__Exercise requirements__: Give back only the lines from the one with "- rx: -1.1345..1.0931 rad" through the last line of the data, exactly as they appear.
───
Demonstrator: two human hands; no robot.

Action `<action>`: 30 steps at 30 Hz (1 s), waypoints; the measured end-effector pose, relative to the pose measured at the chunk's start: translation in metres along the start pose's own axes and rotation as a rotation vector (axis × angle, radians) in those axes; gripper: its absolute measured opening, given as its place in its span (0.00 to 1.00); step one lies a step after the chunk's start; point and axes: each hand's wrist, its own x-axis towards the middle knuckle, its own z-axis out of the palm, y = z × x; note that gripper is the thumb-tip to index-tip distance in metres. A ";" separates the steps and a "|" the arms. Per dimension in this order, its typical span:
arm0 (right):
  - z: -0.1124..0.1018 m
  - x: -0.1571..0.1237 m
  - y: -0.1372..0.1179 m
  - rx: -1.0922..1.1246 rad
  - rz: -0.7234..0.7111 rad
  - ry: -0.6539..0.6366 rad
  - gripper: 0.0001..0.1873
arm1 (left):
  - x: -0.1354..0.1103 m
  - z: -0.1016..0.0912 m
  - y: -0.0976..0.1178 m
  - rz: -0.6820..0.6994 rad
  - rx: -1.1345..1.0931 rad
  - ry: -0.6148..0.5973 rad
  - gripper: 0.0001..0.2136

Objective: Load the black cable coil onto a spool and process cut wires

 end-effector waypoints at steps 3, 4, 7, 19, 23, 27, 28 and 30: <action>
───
__Expected output__:
  - rx: -1.1345..1.0931 rad
  - ry: -0.6148..0.5973 rad
  - gripper: 0.0001..0.2136

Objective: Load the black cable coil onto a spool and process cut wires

 end-effector waypoints at steps 3, 4, 7, 19, 23, 27, 28 and 30: <action>

This concludes the response to the exercise.